Amith Gupta, one of the organizers of the North America Nakba Tour, has published a new article at Mondoweiss highlighting the tour’s launch and the exploration of joint indigenous solidarity between Palestinians and the Ramapough Lenape Nation, currently resisting an oil pipeline being built through their traditional territory.
Gupta writes: “Palestinian refugees from the refugee camps of Lebanon met with members of the Ramapough Lenape tribe on Friday, September 15 for a communal dialogue about joint indigenous struggle, tactics, and future collaboration. The stop was at the inaugural event of the 2017 North America Nakba Tour, which brings Palestinian refugees Khawla Hammad and Amena El-Ashkar to visit communities in North America…
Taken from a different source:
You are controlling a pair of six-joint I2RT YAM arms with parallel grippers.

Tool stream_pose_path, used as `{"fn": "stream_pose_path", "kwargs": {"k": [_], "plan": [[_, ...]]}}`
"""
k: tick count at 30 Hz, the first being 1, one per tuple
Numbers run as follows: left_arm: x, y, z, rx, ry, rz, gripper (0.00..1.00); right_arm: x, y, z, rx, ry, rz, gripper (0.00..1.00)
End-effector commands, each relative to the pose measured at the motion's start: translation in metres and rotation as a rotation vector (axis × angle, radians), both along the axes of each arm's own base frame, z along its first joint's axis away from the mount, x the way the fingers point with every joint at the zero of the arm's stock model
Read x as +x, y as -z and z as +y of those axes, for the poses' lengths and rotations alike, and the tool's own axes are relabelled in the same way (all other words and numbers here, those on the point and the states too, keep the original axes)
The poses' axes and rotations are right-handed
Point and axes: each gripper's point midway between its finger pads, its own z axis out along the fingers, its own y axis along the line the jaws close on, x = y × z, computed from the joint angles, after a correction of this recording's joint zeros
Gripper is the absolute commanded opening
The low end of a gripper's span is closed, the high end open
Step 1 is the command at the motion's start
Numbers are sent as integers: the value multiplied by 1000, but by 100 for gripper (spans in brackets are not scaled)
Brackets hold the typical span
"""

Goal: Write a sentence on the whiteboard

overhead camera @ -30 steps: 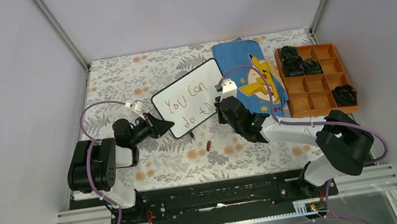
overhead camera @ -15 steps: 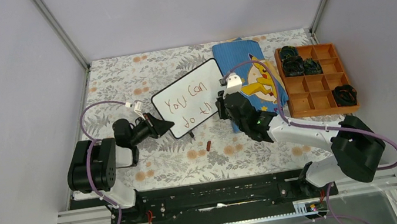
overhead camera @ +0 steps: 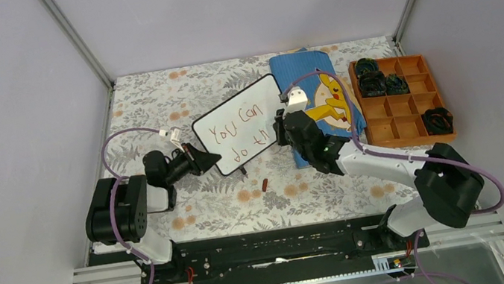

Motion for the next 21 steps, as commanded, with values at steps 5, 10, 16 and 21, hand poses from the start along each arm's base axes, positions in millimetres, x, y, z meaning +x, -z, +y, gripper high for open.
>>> {"fn": "stream_pose_path", "kwargs": {"k": [5, 10, 16, 21], "plan": [[3, 11, 2, 29, -14, 26, 25, 16, -24, 11, 70, 3, -41, 0], [3, 12, 2, 29, -14, 28, 25, 17, -19, 11, 65, 3, -35, 0], [3, 11, 2, 29, -12, 26, 25, 21, -13, 11, 65, 8, -23, 0], [3, 11, 2, 29, -12, 26, 25, 22, -7, 10, 57, 11, -12, 0]]}}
Amena and Khawla traveled to New Jersey where they were hosted by the Ramapough Lenape tribe at Split Rock Sweetwater Prayer Camp, property the tribe privately owns. There, the two women met with Palestinian-Americans, organizers with the Nakba tour and members of the Ramapough Lenape–Aaron, Two Clouds, and Chief Dwaine Perry.
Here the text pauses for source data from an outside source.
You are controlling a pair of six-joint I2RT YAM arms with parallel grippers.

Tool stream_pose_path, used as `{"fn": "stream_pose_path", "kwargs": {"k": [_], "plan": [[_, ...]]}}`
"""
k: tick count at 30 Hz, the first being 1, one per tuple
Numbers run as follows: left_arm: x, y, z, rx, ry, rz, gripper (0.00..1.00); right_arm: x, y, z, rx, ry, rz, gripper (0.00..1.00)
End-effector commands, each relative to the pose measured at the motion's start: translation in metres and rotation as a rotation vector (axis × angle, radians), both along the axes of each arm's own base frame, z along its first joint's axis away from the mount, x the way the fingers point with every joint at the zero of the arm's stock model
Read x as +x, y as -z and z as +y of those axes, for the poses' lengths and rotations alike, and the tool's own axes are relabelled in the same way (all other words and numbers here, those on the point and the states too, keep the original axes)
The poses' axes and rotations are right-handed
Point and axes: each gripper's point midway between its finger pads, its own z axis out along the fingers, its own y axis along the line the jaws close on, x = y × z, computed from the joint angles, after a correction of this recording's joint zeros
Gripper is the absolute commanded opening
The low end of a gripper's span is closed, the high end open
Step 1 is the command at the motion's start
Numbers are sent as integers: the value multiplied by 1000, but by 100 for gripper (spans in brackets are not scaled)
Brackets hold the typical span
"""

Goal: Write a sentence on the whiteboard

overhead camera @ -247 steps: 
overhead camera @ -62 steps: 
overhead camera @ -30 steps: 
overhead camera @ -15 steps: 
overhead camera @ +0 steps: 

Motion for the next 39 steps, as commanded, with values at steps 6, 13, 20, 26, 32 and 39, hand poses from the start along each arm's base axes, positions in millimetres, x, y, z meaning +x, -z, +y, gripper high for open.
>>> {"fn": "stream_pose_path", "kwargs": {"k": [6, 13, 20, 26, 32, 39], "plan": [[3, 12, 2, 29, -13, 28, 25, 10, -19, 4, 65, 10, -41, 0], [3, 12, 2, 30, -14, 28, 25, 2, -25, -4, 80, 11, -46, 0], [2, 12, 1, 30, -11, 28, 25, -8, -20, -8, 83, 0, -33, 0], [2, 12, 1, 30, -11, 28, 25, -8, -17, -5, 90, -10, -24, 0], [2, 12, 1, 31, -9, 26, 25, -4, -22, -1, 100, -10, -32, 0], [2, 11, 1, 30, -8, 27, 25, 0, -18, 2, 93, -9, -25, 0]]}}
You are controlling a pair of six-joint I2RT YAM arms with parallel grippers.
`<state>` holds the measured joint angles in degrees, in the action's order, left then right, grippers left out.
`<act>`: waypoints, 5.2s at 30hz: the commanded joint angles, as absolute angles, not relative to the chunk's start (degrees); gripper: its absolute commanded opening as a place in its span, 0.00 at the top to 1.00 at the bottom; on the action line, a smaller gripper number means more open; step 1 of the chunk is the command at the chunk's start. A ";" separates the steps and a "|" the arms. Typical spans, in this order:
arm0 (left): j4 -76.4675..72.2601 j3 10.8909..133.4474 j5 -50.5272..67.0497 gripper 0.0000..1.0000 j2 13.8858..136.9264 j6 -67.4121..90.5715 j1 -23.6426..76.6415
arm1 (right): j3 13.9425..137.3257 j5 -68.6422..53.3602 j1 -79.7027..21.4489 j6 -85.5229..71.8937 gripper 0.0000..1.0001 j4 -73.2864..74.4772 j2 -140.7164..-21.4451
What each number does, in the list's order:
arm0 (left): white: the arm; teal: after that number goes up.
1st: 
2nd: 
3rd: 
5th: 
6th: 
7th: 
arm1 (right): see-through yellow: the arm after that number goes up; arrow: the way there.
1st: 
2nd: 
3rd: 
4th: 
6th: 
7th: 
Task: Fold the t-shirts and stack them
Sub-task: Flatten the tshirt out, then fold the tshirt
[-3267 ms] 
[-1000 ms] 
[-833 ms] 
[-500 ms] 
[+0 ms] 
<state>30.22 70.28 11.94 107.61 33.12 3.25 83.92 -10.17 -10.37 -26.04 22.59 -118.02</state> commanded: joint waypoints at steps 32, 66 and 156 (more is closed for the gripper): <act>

Although the Lenape nation is indigenous to present-day New Jersey and much of the area of the prayer camp has belonged to the tribe historically, forced displacement by American colonization has resulted in Lenape living throughout North America. The Lenape nation is part of a coalition that seeks to halt the construction of an oil pipeline that is being built through their historic lands, including the oldest Native burial ground in North America that is located several miles from the prayer camp.
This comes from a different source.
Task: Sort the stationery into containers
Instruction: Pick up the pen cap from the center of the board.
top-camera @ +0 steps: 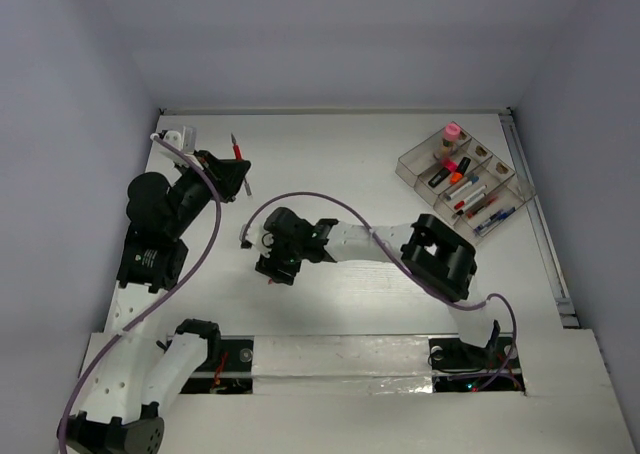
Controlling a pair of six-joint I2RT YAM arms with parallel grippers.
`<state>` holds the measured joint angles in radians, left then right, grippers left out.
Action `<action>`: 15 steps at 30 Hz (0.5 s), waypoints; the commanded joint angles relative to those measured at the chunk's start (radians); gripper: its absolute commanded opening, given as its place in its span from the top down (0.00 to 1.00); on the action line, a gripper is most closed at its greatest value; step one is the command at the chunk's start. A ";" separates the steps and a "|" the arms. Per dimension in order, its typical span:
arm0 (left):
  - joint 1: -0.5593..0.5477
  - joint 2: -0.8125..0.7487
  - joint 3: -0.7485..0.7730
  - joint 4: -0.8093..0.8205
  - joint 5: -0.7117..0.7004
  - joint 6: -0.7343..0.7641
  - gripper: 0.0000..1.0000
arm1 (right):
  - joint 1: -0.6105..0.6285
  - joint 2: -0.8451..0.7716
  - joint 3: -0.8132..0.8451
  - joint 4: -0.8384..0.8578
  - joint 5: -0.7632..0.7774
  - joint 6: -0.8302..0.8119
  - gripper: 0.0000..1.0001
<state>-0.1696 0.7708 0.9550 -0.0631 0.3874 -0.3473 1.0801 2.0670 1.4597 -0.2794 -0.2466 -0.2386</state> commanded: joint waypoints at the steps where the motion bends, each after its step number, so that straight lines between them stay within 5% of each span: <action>1: 0.019 -0.030 -0.007 0.085 0.028 -0.013 1.00 | 0.036 0.036 0.086 -0.086 0.110 -0.073 0.38; 11: 0.019 -0.031 -0.015 0.089 0.037 -0.010 1.00 | 0.076 0.087 0.085 -0.096 0.191 -0.085 0.40; 15: 0.028 -0.031 -0.019 0.091 0.041 -0.012 1.00 | 0.087 0.119 0.109 -0.118 0.161 -0.084 0.50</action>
<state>-0.1539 0.7490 0.9398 -0.0345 0.4080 -0.3508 1.1450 2.1242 1.5360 -0.3439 -0.1009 -0.3008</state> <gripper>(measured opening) 0.076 0.527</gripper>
Tribe members like Chief Dwaine Perry report that since the tribe began receiving greater and more visible support in its campaigns against the pipeline following the Standing Rock demonstrations, the nearby town of Mahwah, collaborating with local property owners, has become increasingly aggressive in trying to confiscate the Prayer Camp land. The town has used manipulative rezoning tactics and regulatory fines as well as an elaborate police frame-up against the Chief and several other Lenape. This repressive action has diverted much of the Tribe’s focus on stopping the pipeline and is part of a long and sordid historyof corporate abuse against the Lenape tribe.
During the communal dialogue, members of the tribe remarked about the similarities and differences of the struggles that the Lenape face locally compared to the struggle of the Palestinians who were displaced.”